THE TASK>
The exercise asks for every line of the data to be reproduced exactly.

THE DATA>
□ □ □

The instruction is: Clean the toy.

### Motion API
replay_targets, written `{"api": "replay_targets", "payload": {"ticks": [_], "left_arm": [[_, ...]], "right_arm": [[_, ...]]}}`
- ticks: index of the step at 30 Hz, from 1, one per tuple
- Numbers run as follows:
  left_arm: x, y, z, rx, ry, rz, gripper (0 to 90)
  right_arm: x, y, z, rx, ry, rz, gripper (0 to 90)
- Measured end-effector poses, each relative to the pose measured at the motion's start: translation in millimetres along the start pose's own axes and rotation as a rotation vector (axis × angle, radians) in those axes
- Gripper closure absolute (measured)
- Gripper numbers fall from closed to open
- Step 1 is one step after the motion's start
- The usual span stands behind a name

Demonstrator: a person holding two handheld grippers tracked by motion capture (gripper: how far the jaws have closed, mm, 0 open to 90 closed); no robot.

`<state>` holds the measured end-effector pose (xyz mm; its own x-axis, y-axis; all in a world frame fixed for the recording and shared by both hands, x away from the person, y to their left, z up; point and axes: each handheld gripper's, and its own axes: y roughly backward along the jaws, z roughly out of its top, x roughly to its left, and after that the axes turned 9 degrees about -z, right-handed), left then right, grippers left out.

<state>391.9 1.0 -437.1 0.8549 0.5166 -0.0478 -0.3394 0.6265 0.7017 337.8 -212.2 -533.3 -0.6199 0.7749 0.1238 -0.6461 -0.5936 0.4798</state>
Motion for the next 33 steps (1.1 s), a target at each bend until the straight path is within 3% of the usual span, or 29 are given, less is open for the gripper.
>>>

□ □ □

RESPONSE TO THE EXERCISE>
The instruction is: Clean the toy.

### Motion API
replay_targets, written `{"api": "replay_targets", "payload": {"ticks": [_], "left_arm": [[_, ...]], "right_arm": [[_, ...]]}}`
- ticks: index of the step at 30 Hz, from 1, one per tuple
- Numbers run as follows:
  left_arm: x, y, z, rx, ry, rz, gripper (0 to 90)
  right_arm: x, y, z, rx, ry, rz, gripper (0 to 90)
- Measured end-effector poses, each relative to the pose measured at the motion's start: translation in millimetres along the start pose's own axes and rotation as a rotation vector (axis × angle, radians) in those axes
- Gripper closure absolute (measured)
- Gripper numbers fall from closed to open
- Step 1 is one step after the motion's start
- The usual span stands behind a name

Demonstrator: a person holding two handheld grippers tracked by motion capture (gripper: how far the jaws have closed, mm, 0 open to 90 closed); no robot.

`<state>` holds the measured end-effector pose (xyz mm; its own x-axis, y-axis; all in a world frame fixed for the recording and shared by both hands, x away from the person, y to their left, z up; point and axes: each handheld gripper's, and its own axes: y roughly backward along the jaws, z roughly out of its top, x roughly to its left, and after that the axes turned 9 degrees about -z, right-handed), left then right, grippers left out.

<state>391.9 1.0 -437.1 0.8549 0.5166 -0.0478 -0.3394 0.6265 0.7017 337.8 -212.2 -533.3 -0.6199 0.7749 0.1238 -0.6461 -0.5936 0.4798</state>
Motion for the next 33 steps (1.1 s), a target at each bend until the straight path is within 3% of the usual span, or 29 are given, less is open for the gripper.
>>>

The exercise is done, with nothing more to add.